'''

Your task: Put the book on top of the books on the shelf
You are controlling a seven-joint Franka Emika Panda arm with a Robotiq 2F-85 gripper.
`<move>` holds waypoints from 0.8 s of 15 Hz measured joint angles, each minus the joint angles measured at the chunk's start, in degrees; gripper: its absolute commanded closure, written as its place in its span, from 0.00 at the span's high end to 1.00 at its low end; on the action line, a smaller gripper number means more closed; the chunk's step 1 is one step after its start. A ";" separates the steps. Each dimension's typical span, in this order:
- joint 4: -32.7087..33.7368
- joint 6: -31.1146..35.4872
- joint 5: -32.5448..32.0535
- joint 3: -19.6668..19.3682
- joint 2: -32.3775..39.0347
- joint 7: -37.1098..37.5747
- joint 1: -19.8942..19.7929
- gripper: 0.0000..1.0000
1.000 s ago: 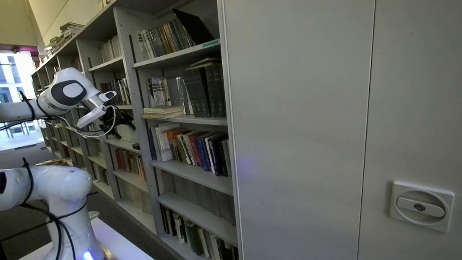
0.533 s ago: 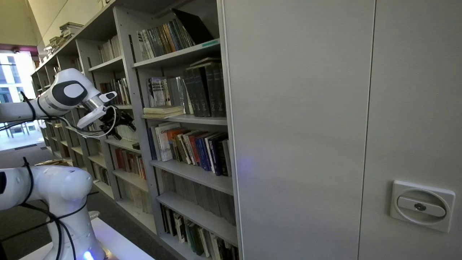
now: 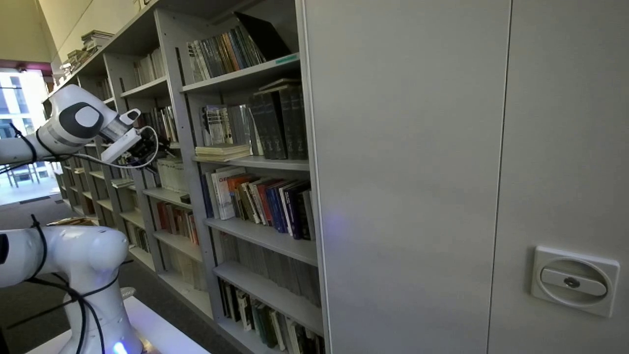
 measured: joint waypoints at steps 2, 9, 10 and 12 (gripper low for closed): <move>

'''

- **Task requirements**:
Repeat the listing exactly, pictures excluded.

- **Written response**:
Your task: Put the book on top of the books on the shelf
You are controlling a seven-joint Franka Emika Panda arm with a Robotiq 2F-85 gripper.
`<move>` holds waypoints from 0.8 s of 15 Hz measured joint angles, each minus the joint angles measured at the chunk's start, in degrees; gripper: its absolute commanded closure, written as its place in its span, from 0.00 at the span's high end to 1.00 at its low end; on the action line, a smaller gripper number means more closed; the chunk's step 1 is one step after its start. A ";" separates the steps. Each dimension's typical span, in this order:
- joint 4: -32.7087..33.7368
- joint 6: -31.1146..35.4872
- joint 5: -32.5448..32.0535
- joint 3: -19.6668..19.3682
- joint 2: -32.3775..39.0347
- joint 7: -37.1098..37.5747
- joint 1: -19.8942..19.7929
- gripper: 0.0000..1.0000
1.000 s ago: 
0.533 s ago: 
now: 
 measured: joint waypoints at steps 2, 9, 10 and 12 (gripper low for closed): <move>

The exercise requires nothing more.